By the early 1880s Russian proto-Zionist movements were actively promoting the idea of Jewish
colonization in Palestine. These movements were not driven by religious conceptions, but rather by ideals of
secular reform rooted in the currents of socialist populism in Europe. Their efforts, coterminous with an
increase in the number of Russian Jews fleeing Tsarist repression, brought about the first aliyah (1882-
1903), during which at least 25,000 Jews arrived in Palestine. Though later Zionist historians would claim
otherwise, the majority was without nationalist ideals and instead fled rising discrimination at home.

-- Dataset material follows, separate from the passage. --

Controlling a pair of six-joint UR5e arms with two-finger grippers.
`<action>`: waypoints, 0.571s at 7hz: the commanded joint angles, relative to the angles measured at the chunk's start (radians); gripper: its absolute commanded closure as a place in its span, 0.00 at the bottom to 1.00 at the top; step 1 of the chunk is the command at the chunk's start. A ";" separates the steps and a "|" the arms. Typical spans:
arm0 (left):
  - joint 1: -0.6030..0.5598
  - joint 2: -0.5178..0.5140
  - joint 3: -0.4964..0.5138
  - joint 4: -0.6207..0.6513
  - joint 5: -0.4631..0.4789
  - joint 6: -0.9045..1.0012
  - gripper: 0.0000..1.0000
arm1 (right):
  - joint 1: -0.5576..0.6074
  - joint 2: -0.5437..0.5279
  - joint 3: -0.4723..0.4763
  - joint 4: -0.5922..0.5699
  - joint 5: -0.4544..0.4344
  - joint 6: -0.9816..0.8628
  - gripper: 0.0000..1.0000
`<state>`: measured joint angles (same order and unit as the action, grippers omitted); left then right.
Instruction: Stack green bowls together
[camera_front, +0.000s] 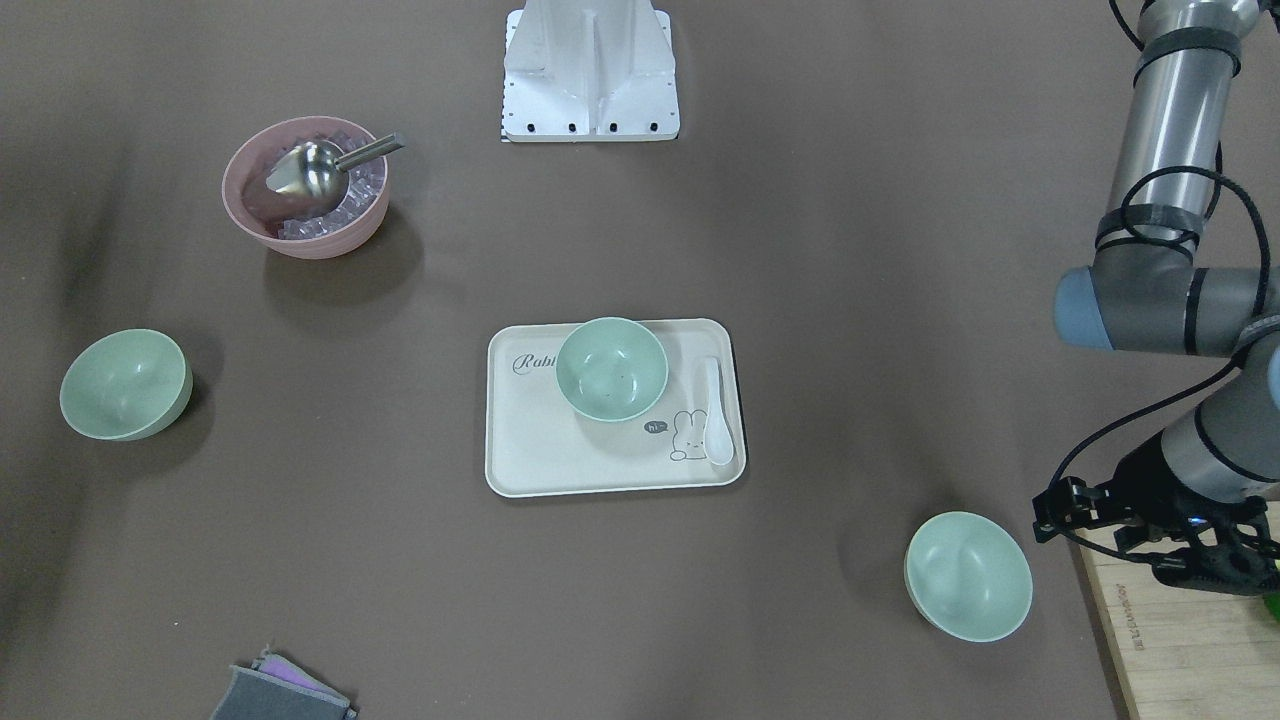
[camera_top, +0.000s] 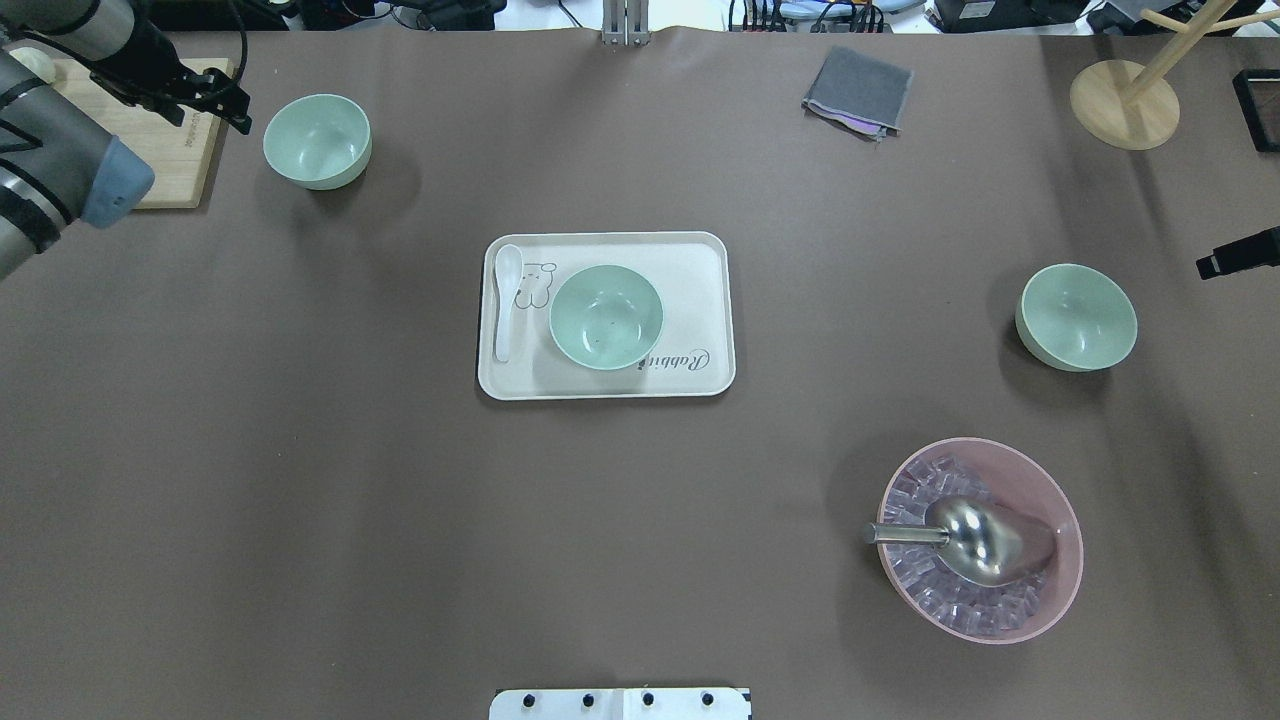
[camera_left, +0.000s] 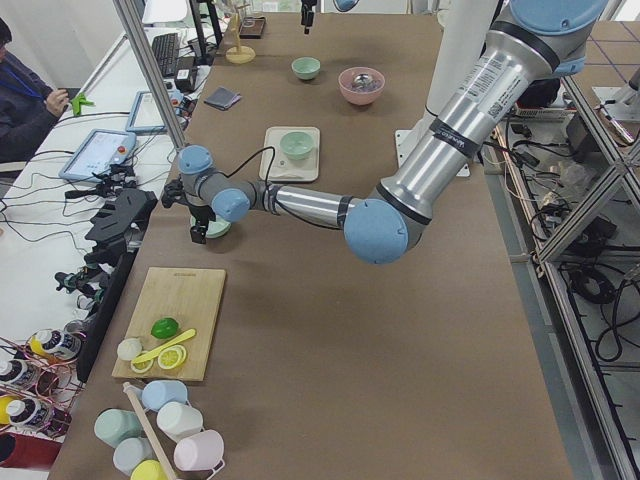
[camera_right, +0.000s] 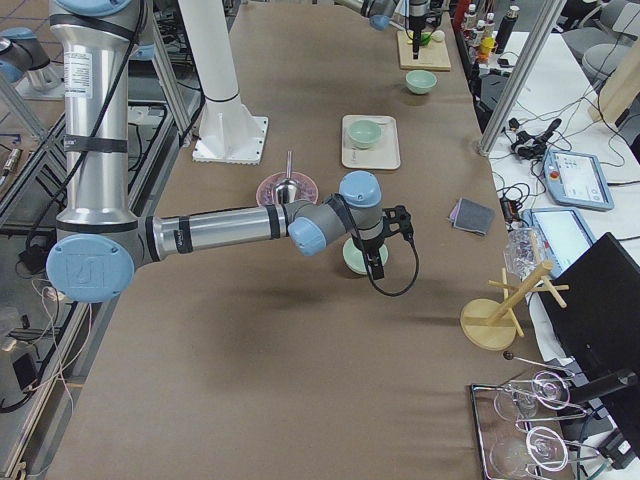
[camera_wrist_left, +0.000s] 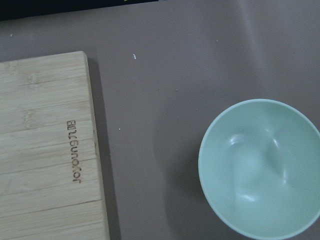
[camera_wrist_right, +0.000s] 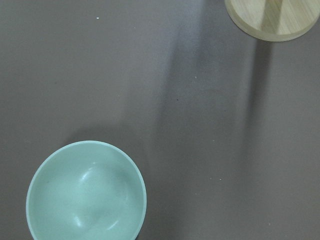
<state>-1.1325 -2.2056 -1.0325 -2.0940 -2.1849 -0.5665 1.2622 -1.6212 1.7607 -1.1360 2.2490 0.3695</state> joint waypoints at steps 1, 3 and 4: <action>0.036 -0.051 0.119 -0.078 0.051 -0.036 0.12 | -0.001 0.001 -0.001 0.004 -0.003 0.000 0.00; 0.063 -0.052 0.126 -0.087 0.054 -0.056 0.30 | -0.006 0.001 0.000 0.004 -0.017 0.000 0.00; 0.063 -0.054 0.126 -0.087 0.054 -0.056 0.37 | -0.009 0.001 0.000 0.004 -0.017 0.000 0.00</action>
<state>-1.0743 -2.2572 -0.9093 -2.1779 -2.1322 -0.6194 1.2572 -1.6200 1.7607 -1.1321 2.2363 0.3697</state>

Only 5%
of those arriving in this period participated in forming the early Zionist colonies, the first of which was Rishon
L’Zion (First to Zion) - founded in 1882 on land belonging to Arab villagers from ‘Eyun Qara.

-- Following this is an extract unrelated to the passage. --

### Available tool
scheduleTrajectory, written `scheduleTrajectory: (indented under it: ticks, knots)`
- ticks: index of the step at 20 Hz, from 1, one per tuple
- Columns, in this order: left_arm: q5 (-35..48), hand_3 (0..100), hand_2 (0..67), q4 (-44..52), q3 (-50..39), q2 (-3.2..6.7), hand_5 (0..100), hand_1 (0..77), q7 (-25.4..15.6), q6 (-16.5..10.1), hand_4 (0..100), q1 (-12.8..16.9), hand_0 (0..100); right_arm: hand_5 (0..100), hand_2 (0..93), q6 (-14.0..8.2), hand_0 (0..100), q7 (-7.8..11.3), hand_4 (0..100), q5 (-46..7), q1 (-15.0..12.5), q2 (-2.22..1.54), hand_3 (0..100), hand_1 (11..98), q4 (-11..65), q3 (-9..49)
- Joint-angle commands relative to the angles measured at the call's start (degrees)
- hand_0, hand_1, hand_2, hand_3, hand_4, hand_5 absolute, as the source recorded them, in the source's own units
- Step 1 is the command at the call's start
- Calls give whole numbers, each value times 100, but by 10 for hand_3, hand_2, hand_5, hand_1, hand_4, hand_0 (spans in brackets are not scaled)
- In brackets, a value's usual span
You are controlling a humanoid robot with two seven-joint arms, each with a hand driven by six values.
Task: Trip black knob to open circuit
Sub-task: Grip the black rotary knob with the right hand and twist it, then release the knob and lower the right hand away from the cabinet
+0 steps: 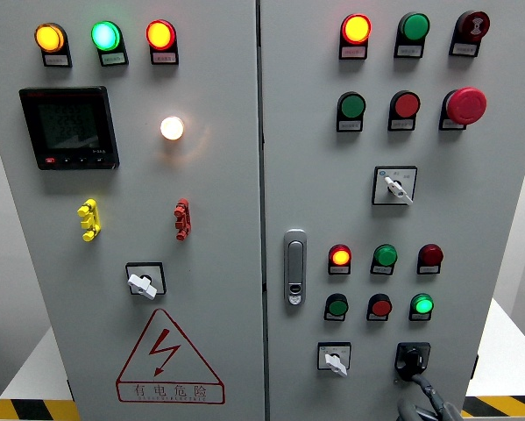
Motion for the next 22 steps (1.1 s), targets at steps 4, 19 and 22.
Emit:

The ineffectual and unpopular colonial enterprises of the young Zionists soon came to the attention of
wealthy French Jewish philanthropist Baron Edmond de Rothschild, who invested enormous amounts of
money in the new colonies, oversaw the provision of experts in plantation development and training and
finally came to subsidize nearly the whole program. In 1900, following the rise of the World Zionist
Organization (WZO), Rothschild transferred his plantations to the Jewish Colonization Agency (JCA), which
he proceeded to generously finance. By then, 22 plantation-colonies were operating.

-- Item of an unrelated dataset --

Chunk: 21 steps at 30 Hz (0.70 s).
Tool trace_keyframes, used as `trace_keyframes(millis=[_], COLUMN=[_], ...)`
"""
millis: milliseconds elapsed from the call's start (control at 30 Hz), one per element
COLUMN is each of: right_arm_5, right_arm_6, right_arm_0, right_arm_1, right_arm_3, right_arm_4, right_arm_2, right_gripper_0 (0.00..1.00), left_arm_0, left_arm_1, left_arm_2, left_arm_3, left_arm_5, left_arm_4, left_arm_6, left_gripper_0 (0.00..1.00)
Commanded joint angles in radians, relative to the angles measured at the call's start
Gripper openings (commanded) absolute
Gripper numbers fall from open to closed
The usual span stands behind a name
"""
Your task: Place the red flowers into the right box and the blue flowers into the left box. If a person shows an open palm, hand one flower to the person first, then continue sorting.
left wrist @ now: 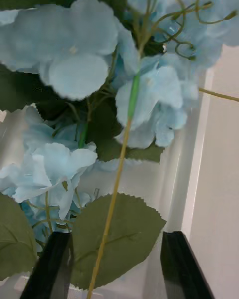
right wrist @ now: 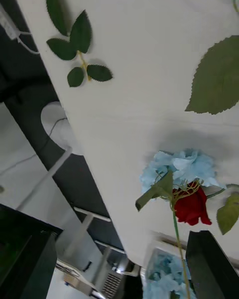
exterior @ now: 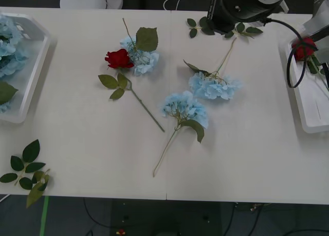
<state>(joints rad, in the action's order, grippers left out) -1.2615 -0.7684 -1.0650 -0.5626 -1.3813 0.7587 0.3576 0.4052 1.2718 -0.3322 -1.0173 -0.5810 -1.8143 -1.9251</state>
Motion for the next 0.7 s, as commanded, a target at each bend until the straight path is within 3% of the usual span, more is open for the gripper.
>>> trace_keyframes(millis=[33, 167, 400, 700], right_arm_5=[0.017, 0.057, 0.109, 0.188], right_arm_6=[-0.348, -0.462, -0.534, -0.497], right_arm_0=[-0.049, -0.049, -0.049, -0.047], right_arm_1=[0.104, 0.128, 0.162, 0.182], right_arm_3=[0.116, 0.186, 0.297, 0.458], right_arm_4=[-0.067, -0.084, -0.147, -0.185], right_arm_2=[-0.002, 0.000, -0.051, -0.163], right_gripper_0=[0.76, 0.77, 0.77, 0.76], left_arm_0=[0.021, -0.002, -0.192, -0.654], left_arm_1=[0.054, 0.054, 0.057, 0.055], left_arm_2=[0.022, 0.051, 0.232, 0.598], left_arm_3=[0.016, 0.013, -0.122, -0.509], left_arm_5=[0.027, 0.029, 0.018, -0.056], left_arm_4=[-0.059, -0.135, -0.243, -0.361], left_arm_6=[-0.023, -0.031, -0.046, -0.025], left_gripper_0=[0.77, 0.87, 0.97, 1.00])
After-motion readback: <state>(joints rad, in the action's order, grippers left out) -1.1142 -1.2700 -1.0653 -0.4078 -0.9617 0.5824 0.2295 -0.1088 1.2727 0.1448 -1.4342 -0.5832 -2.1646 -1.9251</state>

From 1905-1914, the second mass immigration took place. This time, with the Zionist platform nearly ten
years old and its requirement for land acquisition and the demographic domination of Palestine official, the
emphasis on colonization was more pronounced: “[i]t is necessary, first of all, that all, or at least most, of
Eretz Israel’s lands will be the property of the Jewish people.” It was this second wave of immigrants that
established the political leadership of the new Jewish community, founded its first kibbutz and politicized its
relationship with the pre-existing Jewish community and the Palestinian Arabs. By 1914, at least 11,000
Jews were working on 47 rural plantations and cooperatives supervised and subsidized by the WZO, its
supporters or affiliate bodies.
Zionist land acquisition throughout this period occurred at the cost of the Palestinian fellahin, who found
themselves, as hired cultivators or tenant farmers under the Ottoman system, dispossessed of their
livelihoods and often forced into plantation labor or unfamiliar and underpaid employment. Ottoman
regulations limiting land sales were bypassed through bribery or intermediaries, as Jewish financiers as well
as the JCA spent vast sums in this respect. Palestinian occupants willingly sold less than 10% of all the land
acquired by the Zionists in this early period, while sales by Turkish Ottoman notables living elsewhere in the
Empire accounted for the majority of the Zionists’ acquisitions.
In the first six months of 1914, Zionist immigration reached a peak, with the arrival of over 6,000 Jews in
Palestine. Around the same period, a Jewish exodus from economically fragile and politically volatile
Europe saw up to 2.5 million Jews emigrate – the majority to the US. These figures confirmed the lack of
popular Jewish support for the Zionist program. Nonetheless, even the early Zionist endeavors had already
upset the demographic, economic and political balance in Palestine and incidents of violence and tension
were steadily rising, as the collision course that Zionist colonialism had set against the indigenous
Palestinians, their land and their own rising nationalism, became daily more apparent.